**Directions for this task:**
Say how many lines below contain the word "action". The number is the entire reply.

◇ ◇ ◇ ◇ ◇

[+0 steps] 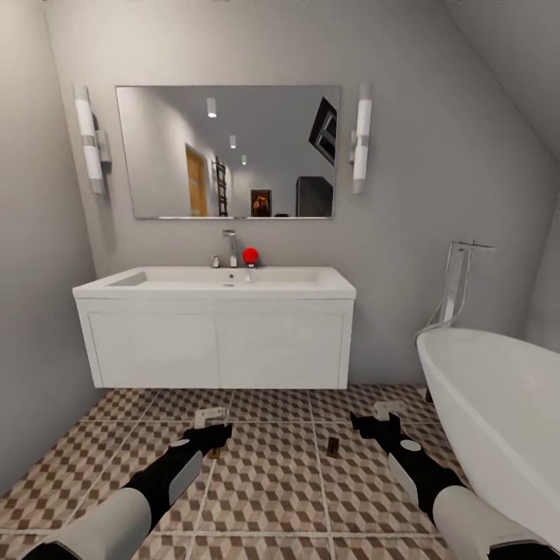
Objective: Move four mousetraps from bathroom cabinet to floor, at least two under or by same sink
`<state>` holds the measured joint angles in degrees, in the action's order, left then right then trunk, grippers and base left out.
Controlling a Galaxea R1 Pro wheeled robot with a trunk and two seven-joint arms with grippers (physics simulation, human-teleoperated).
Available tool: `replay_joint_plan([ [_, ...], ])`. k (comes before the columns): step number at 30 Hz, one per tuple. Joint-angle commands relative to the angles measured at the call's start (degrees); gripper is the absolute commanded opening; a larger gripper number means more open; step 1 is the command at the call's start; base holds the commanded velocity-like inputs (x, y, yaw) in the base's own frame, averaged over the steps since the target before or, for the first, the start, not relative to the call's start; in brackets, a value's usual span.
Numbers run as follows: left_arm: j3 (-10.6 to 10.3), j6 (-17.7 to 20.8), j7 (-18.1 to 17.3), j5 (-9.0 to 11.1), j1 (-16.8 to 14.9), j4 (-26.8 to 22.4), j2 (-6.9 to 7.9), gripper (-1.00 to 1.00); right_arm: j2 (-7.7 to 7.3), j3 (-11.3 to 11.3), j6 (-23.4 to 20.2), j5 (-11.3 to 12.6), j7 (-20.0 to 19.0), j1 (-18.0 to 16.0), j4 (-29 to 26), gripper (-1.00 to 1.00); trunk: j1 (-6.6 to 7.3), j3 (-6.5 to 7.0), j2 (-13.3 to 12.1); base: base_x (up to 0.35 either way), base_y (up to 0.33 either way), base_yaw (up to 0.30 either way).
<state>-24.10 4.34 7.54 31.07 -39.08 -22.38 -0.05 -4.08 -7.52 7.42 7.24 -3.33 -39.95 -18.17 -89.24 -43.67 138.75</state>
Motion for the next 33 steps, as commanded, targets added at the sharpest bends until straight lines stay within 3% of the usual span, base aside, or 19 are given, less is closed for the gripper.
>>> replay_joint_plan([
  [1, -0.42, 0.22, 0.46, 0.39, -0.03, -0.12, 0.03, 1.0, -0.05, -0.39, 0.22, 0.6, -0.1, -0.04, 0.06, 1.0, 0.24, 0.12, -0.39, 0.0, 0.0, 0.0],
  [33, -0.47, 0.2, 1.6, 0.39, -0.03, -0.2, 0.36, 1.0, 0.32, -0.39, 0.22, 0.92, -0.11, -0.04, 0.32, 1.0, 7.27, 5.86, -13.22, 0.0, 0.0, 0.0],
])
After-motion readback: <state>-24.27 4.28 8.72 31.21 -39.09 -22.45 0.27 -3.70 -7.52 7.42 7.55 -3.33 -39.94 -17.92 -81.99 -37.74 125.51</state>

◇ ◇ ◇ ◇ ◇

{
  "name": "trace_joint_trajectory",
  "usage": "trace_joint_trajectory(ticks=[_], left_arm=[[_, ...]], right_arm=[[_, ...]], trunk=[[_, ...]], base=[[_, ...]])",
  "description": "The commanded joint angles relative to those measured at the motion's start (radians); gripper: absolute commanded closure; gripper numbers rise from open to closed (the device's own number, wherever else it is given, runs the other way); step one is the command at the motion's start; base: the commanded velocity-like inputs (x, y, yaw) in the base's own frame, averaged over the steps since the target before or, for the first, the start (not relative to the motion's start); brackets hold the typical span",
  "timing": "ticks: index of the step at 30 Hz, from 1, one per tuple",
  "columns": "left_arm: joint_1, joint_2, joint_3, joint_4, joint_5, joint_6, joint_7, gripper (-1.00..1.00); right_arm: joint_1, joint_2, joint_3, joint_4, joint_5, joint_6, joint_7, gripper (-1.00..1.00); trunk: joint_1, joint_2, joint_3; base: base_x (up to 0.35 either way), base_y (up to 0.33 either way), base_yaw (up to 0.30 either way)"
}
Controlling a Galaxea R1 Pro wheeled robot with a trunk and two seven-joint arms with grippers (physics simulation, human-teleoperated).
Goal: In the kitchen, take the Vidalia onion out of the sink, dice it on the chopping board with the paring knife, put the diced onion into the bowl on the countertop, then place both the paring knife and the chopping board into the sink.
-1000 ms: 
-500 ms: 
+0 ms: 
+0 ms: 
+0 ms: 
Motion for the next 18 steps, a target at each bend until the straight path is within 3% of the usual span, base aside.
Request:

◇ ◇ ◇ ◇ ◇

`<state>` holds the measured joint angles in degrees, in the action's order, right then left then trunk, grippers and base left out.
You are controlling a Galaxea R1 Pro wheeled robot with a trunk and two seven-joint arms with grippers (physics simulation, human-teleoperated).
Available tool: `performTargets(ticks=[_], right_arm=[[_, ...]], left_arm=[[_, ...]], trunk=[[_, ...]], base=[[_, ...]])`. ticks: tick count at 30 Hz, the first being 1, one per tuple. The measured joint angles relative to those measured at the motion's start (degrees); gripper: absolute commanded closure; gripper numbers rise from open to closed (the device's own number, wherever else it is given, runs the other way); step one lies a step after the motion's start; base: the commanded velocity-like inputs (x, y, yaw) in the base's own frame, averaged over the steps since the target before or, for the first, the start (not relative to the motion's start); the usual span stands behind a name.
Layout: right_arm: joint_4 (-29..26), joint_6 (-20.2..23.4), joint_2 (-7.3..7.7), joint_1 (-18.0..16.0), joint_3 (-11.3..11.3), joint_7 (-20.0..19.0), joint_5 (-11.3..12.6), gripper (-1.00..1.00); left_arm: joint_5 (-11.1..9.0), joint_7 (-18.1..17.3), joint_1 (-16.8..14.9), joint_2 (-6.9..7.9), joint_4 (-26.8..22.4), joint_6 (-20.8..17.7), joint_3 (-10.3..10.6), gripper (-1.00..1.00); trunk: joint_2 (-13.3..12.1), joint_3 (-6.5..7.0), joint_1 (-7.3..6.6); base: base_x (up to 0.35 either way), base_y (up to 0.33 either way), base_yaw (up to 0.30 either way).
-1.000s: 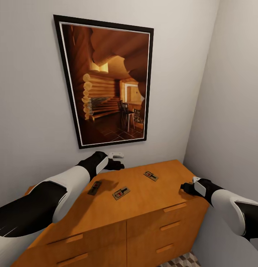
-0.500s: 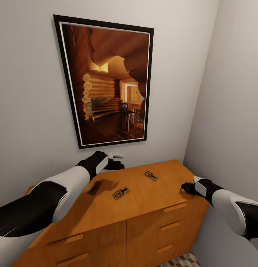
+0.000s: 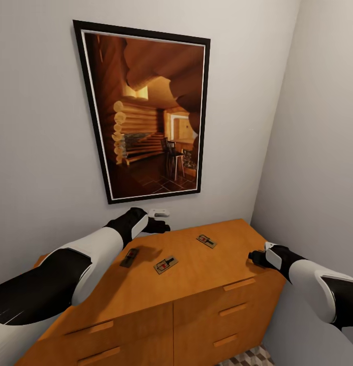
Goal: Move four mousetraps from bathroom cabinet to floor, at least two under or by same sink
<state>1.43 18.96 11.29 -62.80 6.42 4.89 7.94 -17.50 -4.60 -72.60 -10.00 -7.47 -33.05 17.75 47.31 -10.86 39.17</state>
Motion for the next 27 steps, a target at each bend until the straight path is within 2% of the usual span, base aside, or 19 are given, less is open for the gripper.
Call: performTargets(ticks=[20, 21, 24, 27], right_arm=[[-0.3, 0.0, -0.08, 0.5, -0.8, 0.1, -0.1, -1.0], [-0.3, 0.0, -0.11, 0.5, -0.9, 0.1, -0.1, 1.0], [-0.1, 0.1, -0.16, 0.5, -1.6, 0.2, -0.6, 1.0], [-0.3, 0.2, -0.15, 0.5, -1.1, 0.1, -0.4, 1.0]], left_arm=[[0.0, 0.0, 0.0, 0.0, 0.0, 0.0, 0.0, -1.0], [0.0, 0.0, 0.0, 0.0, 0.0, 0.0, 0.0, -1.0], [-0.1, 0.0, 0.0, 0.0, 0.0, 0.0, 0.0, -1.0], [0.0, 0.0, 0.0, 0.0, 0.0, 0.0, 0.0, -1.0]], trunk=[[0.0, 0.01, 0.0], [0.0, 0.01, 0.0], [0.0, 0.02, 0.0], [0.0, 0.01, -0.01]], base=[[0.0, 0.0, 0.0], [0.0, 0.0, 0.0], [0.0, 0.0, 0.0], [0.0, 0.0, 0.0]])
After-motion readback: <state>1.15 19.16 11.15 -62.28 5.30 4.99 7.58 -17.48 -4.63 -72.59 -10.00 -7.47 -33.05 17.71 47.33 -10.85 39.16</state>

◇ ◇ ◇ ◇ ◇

**Written solution:**
2